_Task_
Read through the lines below for the string "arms" and copy each one that has it.

[Data extracted from a collection]
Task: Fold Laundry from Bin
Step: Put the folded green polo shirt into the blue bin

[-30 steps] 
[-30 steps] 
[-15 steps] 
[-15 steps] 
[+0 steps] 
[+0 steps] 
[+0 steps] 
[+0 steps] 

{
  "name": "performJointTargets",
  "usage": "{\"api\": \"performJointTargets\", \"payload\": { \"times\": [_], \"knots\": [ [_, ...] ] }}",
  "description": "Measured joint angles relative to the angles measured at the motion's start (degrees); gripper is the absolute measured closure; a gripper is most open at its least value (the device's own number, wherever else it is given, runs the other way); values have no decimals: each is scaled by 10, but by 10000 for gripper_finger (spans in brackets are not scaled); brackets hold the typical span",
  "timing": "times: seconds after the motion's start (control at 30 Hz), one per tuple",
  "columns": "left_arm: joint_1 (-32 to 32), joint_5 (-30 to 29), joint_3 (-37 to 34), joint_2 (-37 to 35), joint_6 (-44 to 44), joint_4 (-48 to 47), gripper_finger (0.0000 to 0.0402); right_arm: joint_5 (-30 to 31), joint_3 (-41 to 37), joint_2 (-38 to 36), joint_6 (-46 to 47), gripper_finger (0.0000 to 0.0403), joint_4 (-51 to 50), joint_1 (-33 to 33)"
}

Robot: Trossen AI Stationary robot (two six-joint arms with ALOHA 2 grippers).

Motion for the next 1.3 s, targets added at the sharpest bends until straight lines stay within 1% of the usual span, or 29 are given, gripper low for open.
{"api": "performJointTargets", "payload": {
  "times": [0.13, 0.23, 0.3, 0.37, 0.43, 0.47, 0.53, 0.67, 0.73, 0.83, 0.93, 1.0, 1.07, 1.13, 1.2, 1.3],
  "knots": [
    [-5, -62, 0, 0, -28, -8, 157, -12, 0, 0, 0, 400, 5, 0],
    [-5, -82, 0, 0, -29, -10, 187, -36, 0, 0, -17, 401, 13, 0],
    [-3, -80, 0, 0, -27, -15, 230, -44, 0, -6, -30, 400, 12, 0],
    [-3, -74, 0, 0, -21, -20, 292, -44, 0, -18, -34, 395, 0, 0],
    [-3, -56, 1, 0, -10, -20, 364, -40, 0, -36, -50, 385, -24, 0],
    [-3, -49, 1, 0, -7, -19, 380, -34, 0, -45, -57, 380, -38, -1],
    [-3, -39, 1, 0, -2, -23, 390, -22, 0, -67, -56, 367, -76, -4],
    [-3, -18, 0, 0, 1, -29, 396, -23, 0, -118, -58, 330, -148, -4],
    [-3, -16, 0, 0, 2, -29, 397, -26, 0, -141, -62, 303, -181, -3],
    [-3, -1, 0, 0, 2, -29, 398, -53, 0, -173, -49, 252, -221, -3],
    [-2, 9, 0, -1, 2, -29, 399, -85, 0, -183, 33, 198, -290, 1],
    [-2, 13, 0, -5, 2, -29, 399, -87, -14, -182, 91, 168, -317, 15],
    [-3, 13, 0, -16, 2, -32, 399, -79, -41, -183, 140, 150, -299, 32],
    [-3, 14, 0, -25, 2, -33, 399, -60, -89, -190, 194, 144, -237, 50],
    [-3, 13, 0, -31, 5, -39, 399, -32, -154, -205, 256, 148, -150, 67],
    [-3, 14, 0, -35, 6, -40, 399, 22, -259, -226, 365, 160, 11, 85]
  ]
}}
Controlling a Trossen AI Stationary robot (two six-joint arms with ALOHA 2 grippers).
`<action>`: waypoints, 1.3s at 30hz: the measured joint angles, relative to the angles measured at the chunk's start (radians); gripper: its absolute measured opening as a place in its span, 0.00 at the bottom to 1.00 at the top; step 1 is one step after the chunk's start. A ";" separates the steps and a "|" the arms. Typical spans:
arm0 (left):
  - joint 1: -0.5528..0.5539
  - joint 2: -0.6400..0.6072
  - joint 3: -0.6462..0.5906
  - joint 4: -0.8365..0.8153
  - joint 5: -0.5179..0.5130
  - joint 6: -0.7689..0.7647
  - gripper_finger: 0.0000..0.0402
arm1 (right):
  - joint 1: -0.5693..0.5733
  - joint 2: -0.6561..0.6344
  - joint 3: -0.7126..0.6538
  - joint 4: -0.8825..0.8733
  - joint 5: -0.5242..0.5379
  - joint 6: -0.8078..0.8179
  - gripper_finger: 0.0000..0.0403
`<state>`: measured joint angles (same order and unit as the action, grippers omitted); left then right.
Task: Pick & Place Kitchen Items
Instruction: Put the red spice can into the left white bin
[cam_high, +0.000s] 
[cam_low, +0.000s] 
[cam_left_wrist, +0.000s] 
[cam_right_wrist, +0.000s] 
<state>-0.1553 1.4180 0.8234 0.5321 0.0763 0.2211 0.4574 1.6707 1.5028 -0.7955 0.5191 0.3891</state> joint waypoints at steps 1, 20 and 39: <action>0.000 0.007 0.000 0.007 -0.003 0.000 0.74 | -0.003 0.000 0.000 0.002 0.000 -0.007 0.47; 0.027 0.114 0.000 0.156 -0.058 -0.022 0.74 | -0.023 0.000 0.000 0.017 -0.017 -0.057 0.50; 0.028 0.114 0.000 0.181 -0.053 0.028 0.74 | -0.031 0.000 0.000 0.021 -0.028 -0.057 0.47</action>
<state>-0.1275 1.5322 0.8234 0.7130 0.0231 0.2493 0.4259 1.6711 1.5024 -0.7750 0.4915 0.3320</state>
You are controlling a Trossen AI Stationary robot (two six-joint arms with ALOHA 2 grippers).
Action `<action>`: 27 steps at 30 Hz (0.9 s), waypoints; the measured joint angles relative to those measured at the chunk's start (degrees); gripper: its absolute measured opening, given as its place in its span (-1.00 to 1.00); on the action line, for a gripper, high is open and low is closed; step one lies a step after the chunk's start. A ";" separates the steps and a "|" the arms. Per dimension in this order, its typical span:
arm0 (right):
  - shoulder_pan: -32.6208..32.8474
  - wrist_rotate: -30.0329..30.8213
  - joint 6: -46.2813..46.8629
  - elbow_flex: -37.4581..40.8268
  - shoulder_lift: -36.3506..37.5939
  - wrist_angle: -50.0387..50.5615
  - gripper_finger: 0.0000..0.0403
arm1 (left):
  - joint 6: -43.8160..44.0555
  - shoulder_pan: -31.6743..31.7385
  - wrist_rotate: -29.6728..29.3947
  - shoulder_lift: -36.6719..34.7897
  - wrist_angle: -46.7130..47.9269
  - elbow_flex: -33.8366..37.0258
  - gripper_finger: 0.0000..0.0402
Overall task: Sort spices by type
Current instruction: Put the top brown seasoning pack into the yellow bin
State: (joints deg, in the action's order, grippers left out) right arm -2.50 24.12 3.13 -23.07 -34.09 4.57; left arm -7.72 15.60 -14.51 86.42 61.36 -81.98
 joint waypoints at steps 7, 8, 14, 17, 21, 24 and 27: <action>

_Solution to this exercise_
Robot: Trossen AI Stationary robot (two six-joint arms with ALOHA 2 grippers).
Controlling a Trossen AI Stationary robot (two six-joint arms with ALOHA 2 grippers).
`<action>`: waypoints, 1.3s at 30hz: the measured joint angles, relative to the angles measured at the chunk's start (radians); gripper: its absolute measured opening as a place in its span, 0.00 at the bottom to 1.00 at the top; step 1 is one step after the chunk's start. A ";" separates the steps and a "|" the arms. Typical spans:
You are controlling a Trossen AI Stationary robot (two six-joint arms with ALOHA 2 grippers).
Action `<action>`: 27 steps at 30 Hz (0.9 s), waypoints; the measured joint angles relative to those measured at the chunk's start (degrees); gripper: its absolute measured opening, given as its place in its span (-1.00 to 1.00); on the action line, for a gripper, high is open and low is closed; step one lies a step after the chunk's start. A ";" separates the steps and a "|" the arms. Per dimension in this order, its typical span:

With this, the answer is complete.